» **Brief**:
Your result should be every line of the records below that contains the word "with".

» **Available records**:
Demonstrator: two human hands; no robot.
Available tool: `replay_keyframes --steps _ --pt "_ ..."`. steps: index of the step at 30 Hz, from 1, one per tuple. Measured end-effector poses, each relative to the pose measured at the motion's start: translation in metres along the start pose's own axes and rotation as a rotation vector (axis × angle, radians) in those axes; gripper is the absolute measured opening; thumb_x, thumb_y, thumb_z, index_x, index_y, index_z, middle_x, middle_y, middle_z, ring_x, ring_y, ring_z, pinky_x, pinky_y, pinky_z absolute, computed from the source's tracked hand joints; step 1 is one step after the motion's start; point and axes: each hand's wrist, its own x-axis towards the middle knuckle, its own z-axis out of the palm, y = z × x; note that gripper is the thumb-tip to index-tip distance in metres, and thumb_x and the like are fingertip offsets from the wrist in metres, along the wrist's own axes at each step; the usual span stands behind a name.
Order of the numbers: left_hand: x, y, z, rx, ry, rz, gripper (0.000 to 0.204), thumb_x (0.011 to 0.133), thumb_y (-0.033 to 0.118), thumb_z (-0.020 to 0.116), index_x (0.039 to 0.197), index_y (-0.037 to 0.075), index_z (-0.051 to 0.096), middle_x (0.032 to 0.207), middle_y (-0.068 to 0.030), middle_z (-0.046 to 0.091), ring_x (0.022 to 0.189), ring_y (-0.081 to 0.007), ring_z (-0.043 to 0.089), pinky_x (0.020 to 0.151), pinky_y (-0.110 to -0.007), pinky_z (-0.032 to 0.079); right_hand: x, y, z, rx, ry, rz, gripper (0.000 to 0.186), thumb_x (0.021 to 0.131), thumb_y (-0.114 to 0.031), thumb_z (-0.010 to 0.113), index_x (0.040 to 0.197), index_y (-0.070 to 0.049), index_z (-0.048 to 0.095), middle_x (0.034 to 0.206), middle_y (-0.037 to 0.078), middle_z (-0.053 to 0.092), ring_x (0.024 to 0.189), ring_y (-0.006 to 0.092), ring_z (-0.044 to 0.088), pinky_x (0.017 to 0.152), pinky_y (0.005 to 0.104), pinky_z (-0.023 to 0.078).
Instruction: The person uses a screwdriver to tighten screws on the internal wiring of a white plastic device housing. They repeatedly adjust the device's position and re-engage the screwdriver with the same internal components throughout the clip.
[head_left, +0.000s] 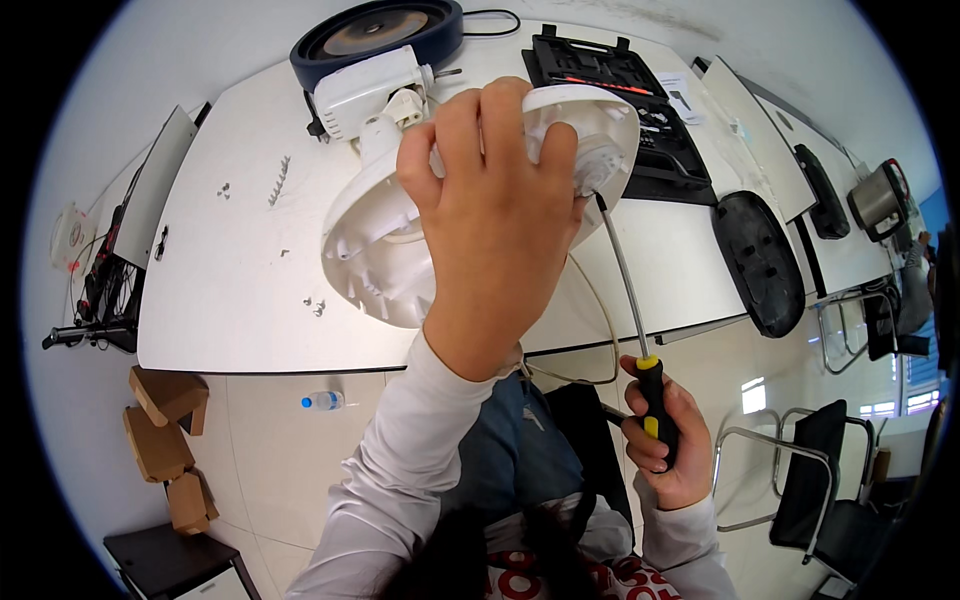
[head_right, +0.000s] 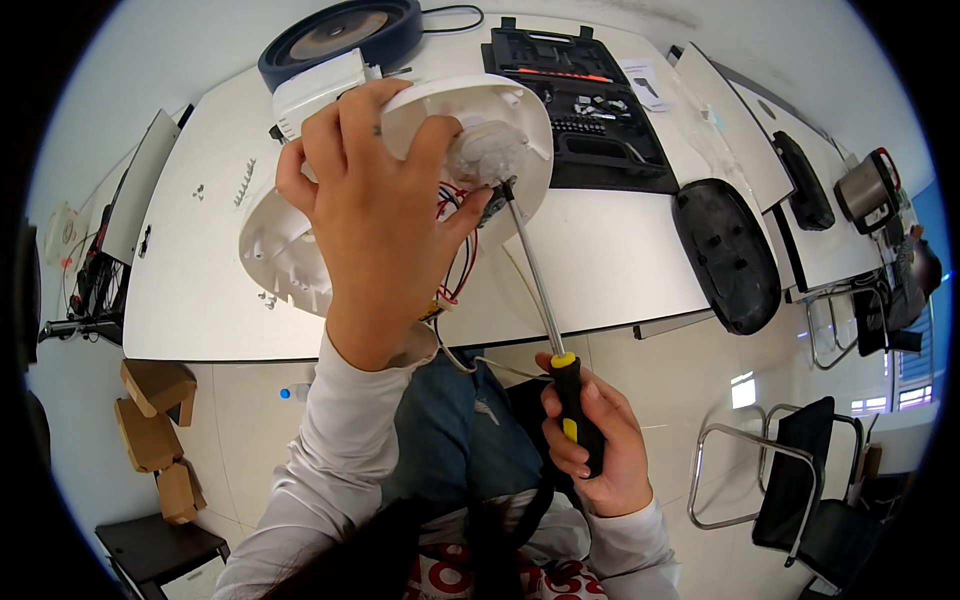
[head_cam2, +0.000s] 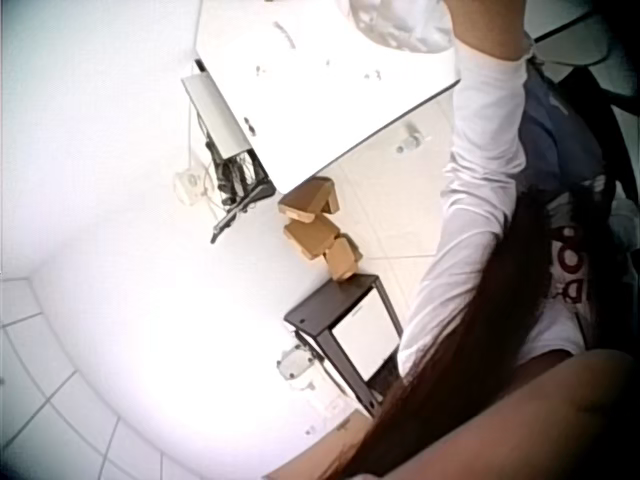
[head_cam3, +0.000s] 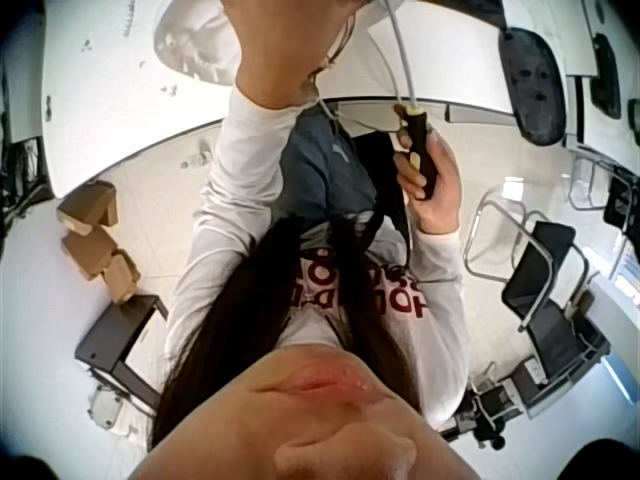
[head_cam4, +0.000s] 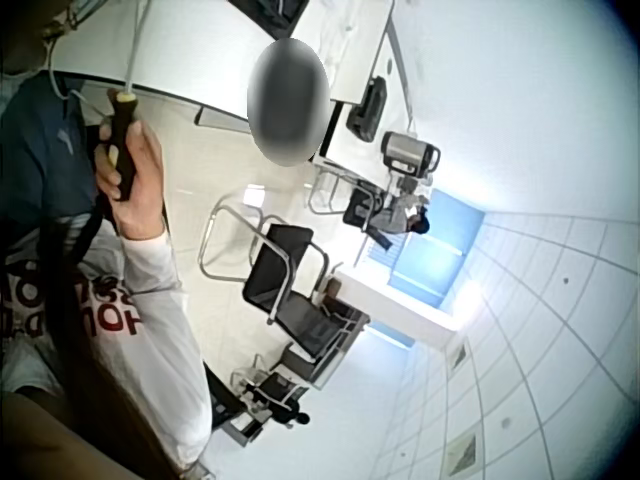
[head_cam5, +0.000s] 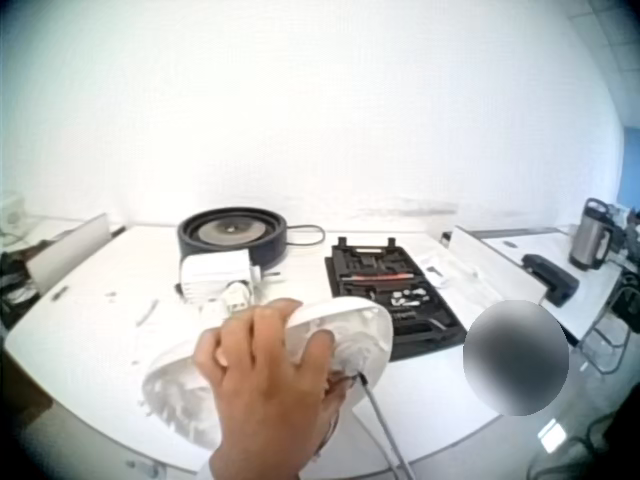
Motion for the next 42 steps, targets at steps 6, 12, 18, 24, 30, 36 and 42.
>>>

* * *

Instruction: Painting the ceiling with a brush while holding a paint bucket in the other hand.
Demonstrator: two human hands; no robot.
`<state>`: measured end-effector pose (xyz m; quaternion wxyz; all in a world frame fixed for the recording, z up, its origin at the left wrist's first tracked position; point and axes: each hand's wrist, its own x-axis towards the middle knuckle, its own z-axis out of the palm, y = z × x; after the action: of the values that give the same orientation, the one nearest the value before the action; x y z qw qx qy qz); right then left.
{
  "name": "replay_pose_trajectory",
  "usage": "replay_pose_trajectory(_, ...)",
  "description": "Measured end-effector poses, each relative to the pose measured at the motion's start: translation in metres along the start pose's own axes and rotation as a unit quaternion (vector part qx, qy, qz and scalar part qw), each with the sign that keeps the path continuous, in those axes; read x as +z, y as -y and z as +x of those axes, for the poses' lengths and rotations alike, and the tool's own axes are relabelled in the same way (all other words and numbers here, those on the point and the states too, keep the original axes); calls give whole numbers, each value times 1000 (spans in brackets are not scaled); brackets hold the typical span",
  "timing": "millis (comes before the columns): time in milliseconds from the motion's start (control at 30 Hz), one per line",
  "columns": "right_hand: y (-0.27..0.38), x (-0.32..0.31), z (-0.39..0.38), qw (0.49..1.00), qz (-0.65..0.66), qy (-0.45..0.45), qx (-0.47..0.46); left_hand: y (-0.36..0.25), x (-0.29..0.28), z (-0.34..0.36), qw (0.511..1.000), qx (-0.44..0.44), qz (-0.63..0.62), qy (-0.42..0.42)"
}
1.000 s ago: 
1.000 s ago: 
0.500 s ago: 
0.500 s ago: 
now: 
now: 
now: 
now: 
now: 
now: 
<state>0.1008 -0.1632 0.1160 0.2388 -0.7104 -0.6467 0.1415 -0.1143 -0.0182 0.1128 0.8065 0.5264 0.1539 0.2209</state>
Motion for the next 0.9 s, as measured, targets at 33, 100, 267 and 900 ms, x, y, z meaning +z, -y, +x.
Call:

» **Solution below**:
Instruction: The person uses a screwdriver to tighten screws on the internal wiring of a white plastic device housing. They repeatedly adjust the device's position and re-engage the screwdriver with the same internal components throughout the clip.
Instruction: Painting the ceiling with a brush while holding a paint bucket in the other hand.
  "description": "Measured end-effector poses, each relative to the pose measured at the motion's start: translation in metres along the start pose's own axes and rotation as a unit quaternion (vector part qx, qy, qz and scalar part qw), each with the sign that keeps the path continuous, in those axes; read x as +z, y as -y and z as +x of those axes, for the poses' lengths and rotations alike, and the tool's own axes are relabelled in the same way (all other words and numbers here, those on the point and the states too, keep the original axes); calls give whole numbers, each value times 1000 (spans in brackets are not scaled); brackets hold the typical span",

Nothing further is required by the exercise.